TASK DESCRIPTION: Look below for the line that contains "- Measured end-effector", then copy it and each following line exactly, through and including the line that contains "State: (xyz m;".
== Segment start ==
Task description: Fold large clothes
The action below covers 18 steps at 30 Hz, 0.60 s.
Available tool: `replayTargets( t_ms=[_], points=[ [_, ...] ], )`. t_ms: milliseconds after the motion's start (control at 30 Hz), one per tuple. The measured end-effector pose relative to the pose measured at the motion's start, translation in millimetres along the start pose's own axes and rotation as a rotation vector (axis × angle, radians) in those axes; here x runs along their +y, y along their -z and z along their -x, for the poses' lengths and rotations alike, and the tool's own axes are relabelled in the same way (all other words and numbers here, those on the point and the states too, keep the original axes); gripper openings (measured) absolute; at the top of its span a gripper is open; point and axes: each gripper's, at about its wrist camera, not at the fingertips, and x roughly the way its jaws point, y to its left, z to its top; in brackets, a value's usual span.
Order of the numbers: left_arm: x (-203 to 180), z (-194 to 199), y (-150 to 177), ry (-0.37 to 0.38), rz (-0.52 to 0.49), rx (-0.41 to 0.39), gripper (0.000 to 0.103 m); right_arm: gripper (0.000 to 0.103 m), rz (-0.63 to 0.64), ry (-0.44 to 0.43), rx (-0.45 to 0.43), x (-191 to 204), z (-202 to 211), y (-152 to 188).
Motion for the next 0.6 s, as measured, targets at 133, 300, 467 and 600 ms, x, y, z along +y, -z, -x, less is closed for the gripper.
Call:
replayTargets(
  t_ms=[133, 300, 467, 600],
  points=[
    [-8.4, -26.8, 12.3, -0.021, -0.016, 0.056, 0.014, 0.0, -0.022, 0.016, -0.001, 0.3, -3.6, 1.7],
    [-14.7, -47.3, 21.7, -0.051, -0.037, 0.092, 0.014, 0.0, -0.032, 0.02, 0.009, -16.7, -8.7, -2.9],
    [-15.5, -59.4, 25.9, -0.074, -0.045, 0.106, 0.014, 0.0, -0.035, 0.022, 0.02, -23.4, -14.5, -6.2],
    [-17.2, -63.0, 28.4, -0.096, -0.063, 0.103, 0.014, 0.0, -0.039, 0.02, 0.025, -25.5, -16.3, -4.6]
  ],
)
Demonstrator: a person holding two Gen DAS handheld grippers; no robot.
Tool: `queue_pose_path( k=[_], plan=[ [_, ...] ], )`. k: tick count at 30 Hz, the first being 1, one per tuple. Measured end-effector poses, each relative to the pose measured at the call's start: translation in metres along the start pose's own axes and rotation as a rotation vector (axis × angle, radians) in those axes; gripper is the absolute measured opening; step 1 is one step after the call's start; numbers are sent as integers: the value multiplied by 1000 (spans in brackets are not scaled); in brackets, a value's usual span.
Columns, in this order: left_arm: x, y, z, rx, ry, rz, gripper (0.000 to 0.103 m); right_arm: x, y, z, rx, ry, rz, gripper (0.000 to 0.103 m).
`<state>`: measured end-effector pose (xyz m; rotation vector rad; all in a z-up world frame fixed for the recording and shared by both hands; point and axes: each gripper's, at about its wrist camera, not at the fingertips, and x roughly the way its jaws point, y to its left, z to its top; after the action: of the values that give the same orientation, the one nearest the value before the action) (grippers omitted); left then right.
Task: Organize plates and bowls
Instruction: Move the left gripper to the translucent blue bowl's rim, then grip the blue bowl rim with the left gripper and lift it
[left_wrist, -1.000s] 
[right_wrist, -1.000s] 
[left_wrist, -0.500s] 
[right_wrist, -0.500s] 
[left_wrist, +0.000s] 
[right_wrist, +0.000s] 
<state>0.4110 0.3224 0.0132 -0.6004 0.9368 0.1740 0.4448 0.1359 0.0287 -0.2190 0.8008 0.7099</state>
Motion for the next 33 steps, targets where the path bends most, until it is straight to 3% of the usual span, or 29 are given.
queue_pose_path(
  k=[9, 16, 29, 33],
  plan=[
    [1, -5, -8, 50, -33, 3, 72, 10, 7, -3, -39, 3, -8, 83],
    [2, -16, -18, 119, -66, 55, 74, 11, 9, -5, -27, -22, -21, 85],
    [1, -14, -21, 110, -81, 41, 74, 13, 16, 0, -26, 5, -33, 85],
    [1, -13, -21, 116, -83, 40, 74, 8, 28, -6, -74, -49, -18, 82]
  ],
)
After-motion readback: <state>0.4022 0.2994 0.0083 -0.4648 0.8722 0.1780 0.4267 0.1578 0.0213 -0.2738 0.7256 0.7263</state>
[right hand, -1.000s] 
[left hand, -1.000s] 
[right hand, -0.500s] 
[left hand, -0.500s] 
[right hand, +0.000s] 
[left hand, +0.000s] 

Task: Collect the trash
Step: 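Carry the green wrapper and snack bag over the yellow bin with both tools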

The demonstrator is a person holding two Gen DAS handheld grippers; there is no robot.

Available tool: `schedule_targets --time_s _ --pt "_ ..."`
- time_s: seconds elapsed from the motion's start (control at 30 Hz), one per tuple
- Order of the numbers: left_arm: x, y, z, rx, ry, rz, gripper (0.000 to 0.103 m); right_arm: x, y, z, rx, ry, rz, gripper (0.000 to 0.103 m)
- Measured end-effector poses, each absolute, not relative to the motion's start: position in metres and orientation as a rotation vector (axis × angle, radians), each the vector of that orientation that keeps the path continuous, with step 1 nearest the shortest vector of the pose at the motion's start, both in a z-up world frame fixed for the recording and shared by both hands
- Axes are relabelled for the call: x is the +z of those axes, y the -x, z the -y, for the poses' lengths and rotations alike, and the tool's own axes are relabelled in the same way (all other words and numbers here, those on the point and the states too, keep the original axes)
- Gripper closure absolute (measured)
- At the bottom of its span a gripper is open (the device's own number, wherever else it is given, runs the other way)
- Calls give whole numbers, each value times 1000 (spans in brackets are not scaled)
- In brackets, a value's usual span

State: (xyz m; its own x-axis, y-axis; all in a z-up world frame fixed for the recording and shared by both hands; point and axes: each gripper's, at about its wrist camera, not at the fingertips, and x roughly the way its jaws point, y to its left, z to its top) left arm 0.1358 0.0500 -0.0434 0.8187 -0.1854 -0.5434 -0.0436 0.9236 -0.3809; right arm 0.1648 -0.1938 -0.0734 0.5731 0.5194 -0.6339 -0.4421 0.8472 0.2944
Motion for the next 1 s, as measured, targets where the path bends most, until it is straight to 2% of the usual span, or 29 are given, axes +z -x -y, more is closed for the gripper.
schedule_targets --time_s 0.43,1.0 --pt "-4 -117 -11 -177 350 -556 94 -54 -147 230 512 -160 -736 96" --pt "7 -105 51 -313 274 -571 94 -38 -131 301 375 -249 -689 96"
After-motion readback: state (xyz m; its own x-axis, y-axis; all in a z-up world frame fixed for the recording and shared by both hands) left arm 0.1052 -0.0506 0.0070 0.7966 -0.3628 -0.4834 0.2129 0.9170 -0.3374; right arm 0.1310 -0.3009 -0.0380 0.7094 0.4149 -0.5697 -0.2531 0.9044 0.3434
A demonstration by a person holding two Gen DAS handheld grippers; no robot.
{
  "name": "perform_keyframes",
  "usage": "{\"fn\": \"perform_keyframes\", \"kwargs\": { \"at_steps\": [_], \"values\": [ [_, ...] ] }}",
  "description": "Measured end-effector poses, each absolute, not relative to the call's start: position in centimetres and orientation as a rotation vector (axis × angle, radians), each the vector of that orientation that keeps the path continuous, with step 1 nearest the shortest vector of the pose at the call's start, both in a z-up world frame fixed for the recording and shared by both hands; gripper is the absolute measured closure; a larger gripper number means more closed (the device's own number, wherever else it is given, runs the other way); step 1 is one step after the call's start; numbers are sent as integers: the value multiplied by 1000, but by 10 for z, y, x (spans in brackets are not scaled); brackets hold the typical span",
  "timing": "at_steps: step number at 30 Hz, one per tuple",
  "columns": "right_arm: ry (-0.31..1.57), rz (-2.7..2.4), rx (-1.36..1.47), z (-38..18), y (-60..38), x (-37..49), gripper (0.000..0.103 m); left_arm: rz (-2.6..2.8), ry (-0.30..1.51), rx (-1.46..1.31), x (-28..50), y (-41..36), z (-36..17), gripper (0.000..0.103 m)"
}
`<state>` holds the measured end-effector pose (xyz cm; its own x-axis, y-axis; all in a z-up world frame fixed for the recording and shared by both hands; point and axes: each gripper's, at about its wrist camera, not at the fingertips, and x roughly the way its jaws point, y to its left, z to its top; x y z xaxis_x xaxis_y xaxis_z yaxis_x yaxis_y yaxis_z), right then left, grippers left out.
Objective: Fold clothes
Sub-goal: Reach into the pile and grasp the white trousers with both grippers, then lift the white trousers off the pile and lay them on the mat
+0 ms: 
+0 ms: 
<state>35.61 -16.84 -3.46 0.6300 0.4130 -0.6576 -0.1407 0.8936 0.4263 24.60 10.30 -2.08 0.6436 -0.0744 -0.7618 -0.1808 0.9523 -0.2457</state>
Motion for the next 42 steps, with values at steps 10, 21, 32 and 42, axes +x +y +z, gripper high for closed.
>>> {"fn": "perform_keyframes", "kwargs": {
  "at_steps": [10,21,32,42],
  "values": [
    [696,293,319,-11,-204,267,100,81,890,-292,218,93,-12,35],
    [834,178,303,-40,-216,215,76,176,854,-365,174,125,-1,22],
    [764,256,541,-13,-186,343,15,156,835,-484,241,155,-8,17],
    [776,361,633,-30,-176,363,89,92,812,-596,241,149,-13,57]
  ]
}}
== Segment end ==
YOUR SOLUTION:
- Measured end-effector poses, each absolute, not relative to the motion's start: position in metres and orientation as a rotation vector (axis × angle, radians), each the vector of that orientation that keeps the path continuous, with step 1 nearest the shortest vector of the pose at the motion's start, both in a z-up world frame fixed for the recording and shared by both hands
- Axes are relabelled for the call: x is the +z of those axes, y the -x, z the -y, for the poses' lengths and rotations alike, and the tool's own axes are relabelled in the same way (all other words and numbers here, those on the point and the states too, keep the original axes)
- Gripper closure absolute (measured)
- At the bottom of its span a gripper is open (the device's own number, wherever else it is given, runs the other way)
- Calls give whole numbers, each value times 1000 (spans in brackets are not scaled)
- In brackets, a value's usual span

State: (xyz m; its own x-axis, y-axis; all in a z-up world frame fixed for the recording and shared by both hands; point and axes: each gripper's, at about its wrist camera, not at the fingertips, and x roughly the way its jaws point, y to its left, z to its top) left arm 0.1358 0.0500 -0.0434 0.8187 -0.1854 -0.5434 -0.0436 0.9236 -0.3809; right arm 0.1648 -0.1938 -0.0734 0.5731 0.5194 -0.6339 -0.4421 0.8472 0.2944

The answer requires nothing further.